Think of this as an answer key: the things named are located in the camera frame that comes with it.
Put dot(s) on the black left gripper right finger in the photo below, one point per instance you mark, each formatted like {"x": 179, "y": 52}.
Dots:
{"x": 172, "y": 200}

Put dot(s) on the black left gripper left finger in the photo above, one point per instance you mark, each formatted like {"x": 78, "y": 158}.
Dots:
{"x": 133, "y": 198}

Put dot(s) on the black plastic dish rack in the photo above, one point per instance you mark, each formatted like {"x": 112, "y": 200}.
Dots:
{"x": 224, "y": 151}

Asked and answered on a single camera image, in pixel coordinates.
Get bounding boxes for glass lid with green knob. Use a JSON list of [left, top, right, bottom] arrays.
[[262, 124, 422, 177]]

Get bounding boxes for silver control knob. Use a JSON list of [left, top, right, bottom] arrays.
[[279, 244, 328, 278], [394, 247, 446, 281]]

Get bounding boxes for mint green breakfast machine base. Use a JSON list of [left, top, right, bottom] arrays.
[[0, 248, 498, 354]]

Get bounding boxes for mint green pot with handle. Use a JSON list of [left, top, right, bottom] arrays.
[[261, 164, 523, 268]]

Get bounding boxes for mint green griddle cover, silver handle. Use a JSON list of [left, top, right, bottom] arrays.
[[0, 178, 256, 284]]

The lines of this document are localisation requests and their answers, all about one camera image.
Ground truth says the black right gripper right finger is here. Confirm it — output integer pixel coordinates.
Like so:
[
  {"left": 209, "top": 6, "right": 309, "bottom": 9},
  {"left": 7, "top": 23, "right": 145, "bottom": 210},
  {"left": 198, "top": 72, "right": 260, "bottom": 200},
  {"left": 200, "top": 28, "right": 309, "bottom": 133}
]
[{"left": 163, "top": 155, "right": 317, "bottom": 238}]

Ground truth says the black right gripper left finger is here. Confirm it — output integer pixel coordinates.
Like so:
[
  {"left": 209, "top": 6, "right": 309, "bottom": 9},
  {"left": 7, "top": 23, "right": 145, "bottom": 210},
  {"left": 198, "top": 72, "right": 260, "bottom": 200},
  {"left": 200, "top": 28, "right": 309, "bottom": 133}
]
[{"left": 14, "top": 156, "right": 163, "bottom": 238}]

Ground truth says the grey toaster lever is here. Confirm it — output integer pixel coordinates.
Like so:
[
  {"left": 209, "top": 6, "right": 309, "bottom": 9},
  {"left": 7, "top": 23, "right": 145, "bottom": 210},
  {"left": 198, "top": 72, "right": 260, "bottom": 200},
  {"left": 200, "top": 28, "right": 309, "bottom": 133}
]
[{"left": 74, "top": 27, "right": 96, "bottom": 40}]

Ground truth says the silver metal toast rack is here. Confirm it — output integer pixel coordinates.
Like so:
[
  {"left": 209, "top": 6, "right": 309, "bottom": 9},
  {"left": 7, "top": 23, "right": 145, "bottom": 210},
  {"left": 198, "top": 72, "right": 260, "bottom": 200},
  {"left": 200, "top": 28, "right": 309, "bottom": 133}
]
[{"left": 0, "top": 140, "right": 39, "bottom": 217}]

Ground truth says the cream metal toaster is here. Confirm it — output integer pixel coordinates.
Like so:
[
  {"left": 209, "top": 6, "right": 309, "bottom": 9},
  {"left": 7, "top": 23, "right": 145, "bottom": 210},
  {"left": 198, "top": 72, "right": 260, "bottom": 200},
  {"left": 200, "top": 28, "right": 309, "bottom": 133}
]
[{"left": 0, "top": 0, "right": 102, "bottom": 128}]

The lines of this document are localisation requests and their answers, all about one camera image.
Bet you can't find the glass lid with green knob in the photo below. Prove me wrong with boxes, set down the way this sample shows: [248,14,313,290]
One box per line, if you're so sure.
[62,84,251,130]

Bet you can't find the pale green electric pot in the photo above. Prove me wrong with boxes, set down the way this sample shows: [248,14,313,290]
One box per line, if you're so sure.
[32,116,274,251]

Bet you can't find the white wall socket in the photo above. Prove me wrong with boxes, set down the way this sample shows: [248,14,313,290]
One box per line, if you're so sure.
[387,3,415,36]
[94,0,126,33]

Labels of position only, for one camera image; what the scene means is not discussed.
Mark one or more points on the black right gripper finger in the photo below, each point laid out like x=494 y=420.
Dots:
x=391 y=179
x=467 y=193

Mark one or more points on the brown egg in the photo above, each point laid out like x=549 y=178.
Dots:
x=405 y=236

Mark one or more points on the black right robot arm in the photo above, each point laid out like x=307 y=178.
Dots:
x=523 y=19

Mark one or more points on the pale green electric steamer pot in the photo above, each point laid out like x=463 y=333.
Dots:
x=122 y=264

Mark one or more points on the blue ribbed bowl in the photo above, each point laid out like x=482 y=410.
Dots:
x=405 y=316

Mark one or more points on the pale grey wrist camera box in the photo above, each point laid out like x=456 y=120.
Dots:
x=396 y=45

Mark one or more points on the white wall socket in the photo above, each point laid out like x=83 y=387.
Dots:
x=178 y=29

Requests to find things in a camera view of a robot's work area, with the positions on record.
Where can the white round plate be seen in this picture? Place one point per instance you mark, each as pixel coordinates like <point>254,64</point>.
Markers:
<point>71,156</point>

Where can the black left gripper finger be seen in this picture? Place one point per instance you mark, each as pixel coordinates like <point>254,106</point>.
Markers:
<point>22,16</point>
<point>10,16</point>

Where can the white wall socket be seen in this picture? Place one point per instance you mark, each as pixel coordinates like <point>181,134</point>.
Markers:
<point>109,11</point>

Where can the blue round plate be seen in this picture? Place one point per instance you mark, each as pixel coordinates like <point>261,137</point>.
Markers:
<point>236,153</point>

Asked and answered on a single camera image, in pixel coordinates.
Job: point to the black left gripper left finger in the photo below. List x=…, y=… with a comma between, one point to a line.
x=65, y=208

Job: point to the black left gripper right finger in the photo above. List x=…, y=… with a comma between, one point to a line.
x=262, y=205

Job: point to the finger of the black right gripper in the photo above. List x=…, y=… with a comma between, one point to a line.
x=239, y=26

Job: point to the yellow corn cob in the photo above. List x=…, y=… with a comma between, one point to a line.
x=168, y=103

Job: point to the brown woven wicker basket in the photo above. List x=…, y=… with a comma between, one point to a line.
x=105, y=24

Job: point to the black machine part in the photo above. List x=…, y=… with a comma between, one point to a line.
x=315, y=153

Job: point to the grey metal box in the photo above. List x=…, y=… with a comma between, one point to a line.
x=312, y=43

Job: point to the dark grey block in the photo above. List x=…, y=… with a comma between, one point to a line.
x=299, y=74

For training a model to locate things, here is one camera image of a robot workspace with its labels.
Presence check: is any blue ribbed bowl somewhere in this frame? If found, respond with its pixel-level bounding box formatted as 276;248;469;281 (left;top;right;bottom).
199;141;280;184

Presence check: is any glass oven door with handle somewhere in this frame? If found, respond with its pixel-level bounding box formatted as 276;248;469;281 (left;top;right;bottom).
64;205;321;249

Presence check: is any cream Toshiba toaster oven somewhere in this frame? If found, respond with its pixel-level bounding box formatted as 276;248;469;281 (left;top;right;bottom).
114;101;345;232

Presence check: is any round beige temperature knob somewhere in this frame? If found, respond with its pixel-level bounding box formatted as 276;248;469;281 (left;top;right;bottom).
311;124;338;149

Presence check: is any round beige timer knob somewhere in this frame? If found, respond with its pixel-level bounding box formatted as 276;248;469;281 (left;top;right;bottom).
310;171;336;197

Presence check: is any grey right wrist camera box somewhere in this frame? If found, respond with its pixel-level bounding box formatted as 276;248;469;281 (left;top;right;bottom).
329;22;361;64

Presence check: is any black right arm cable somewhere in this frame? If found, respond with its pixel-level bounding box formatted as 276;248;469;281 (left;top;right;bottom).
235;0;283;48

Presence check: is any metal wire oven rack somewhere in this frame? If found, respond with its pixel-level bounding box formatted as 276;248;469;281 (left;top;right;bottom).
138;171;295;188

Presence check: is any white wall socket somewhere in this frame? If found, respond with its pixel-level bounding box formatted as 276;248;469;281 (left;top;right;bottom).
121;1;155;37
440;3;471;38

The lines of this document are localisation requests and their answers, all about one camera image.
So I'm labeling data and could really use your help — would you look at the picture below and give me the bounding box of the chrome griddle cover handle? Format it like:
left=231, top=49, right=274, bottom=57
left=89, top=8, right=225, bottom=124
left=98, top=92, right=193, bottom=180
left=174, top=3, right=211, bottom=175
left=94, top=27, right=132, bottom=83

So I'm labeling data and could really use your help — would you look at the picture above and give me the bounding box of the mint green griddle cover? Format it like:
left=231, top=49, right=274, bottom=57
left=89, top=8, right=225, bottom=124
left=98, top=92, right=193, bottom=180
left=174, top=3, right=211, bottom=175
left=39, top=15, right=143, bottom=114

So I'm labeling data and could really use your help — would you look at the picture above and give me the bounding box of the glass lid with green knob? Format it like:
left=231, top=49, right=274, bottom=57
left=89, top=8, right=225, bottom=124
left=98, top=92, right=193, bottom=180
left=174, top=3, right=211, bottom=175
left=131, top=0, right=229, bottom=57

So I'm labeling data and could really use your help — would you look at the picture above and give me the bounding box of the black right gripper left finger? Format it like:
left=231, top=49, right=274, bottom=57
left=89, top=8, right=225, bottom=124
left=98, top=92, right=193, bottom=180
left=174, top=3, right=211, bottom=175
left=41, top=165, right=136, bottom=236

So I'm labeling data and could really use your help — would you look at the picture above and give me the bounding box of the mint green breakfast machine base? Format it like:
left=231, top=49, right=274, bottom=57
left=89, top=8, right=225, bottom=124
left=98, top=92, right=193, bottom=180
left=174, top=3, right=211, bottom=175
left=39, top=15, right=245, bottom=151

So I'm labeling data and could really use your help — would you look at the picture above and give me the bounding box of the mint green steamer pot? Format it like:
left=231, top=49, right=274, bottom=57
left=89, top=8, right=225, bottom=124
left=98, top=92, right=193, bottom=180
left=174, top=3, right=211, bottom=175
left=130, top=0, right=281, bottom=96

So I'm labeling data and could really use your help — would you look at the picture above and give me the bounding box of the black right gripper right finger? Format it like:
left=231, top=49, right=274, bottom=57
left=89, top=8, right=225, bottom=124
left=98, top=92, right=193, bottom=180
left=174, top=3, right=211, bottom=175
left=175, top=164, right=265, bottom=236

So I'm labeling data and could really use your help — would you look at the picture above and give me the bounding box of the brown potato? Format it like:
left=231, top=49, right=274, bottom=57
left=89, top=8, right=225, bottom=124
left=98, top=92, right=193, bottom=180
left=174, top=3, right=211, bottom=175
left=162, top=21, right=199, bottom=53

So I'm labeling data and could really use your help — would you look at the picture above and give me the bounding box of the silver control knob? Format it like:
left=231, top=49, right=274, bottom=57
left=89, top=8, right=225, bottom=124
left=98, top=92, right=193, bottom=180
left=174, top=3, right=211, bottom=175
- - - -
» WORK REQUEST
Filter the records above for "plate" and copy every matching line.

» WRITTEN REPLY
Where can the white round plate be seen in this picture? Place one point per instance you mark, each as pixel coordinates like <point>254,64</point>.
Where can the blue round plate be seen in this picture? Place one point per instance you mark, each as pixel coordinates like <point>261,137</point>.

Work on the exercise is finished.